▶ [Problem to work on]:
Repeat the material below exactly, line for line.

▶ [Dataset extract]:
Start of Block

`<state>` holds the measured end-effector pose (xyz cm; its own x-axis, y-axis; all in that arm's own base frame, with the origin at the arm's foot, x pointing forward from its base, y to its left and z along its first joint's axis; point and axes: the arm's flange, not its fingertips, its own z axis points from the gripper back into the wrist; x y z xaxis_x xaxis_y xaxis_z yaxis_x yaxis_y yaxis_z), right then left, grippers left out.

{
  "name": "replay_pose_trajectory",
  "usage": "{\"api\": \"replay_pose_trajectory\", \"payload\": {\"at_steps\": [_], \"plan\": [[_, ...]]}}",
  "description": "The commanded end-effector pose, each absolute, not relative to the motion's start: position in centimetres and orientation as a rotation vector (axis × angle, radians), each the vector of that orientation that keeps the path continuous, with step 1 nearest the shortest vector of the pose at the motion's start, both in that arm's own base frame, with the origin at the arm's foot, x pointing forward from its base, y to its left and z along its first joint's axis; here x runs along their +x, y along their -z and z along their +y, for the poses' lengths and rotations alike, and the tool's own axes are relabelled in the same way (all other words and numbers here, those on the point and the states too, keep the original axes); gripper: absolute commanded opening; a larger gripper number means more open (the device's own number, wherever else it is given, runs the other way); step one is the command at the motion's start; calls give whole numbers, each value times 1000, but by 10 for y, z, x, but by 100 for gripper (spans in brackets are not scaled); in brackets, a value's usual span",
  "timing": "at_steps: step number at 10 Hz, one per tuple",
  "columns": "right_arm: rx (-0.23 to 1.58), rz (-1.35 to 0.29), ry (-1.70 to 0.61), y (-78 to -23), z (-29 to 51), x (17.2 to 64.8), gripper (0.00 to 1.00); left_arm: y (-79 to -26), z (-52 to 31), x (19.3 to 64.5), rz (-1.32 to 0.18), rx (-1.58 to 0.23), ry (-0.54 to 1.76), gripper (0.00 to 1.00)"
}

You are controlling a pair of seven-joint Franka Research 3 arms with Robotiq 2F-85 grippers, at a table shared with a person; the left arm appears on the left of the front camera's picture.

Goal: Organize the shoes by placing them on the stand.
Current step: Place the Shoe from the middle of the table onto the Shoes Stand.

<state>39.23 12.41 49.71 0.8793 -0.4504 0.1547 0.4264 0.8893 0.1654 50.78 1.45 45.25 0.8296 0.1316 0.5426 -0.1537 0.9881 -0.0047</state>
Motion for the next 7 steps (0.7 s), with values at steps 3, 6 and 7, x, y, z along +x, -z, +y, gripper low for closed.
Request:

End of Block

▶ [Solution for this problem]:
`<state>` holds the measured end-effector pose (xyz cm; its own x-axis, y-axis; all in that arm's own base frame, with the origin at the arm's foot, x pointing forward from its base, y to its left and z along its first joint's axis; point and axes: the arm's flange, not its fingertips, its own z axis points from the gripper back into the wrist; x y z xaxis_x xaxis_y xaxis_z yaxis_x yaxis_y yaxis_z), right then left, grippers left out.

{
  "name": "replay_pose_trajectory",
  "usage": "{\"api\": \"replay_pose_trajectory\", \"payload\": {\"at_steps\": [_], \"plan\": [[_, ...]]}}",
  "description": "The commanded end-effector pose, each absolute, not relative to the motion's start: position in centimetres and orientation as a rotation vector (axis × angle, radians), each the vector of that orientation that keeps the path continuous, with step 1 nearest the shortest vector of the pose at the motion's start, both in that arm's own base frame, with the origin at the arm's foot, x pointing forward from its base, y to its left and z along its first joint's axis; here x runs along their +x, y along their -z and z along their +y, for the poses' lengths and rotations alike, and the tool's own axes are relabelled in the same way (all other words and numbers here, those on the point and the states too, keep the original axes); gripper: absolute commanded opening; a larger gripper number means more open (the device's own number, wherever else it is given, runs the other way); step one is the command at the motion's start; calls give whole numbers, each value times 1000, but by 10 for y, z, x, but by 100 for gripper (spans in brackets are not scaled); in brackets, a value's usual span",
  "timing": "at_steps: step number at 10 Hz, one per tuple",
  "columns": "right_arm: rx (-0.23 to 1.58), rz (-1.35 to 0.29), ry (-1.70 to 0.61), y (-78 to -23), z (-29 to 51), x (17.2 to 64.8), gripper (0.00 to 1.00); left_arm: y (-79 to -26), z (-52 to 31), x (19.3 to 64.5), rz (-1.32 to 0.18), rx (-1.58 to 0.23), ry (-0.54 to 1.76), gripper (0.00 to 1.00)"
}

You are controlling a pair of seven-joint Franka Research 3 arms with Robotiq 2F-85 grippers, at a table shared with a person; the left arm appears on the left of the front camera's picture.

Goal: Organize the shoes by placing them on the stand.
Current step: Place the Shoe from the middle of the table onto the Shoes Stand.

<state>39.23 12.41 49.71 0.8793 -0.4504 0.1547 0.4264 0.8893 0.1654 50.78 1.45 45.25 0.8296 0.1316 0.5426 -0.1537 0.9881 -0.0047</state>
Motion for the next 7 steps (0.7 s), with values at steps 3, 6 and 7, x, y, z along +x, -z, +y, gripper low for closed.
Request:

This answer requires no further additions.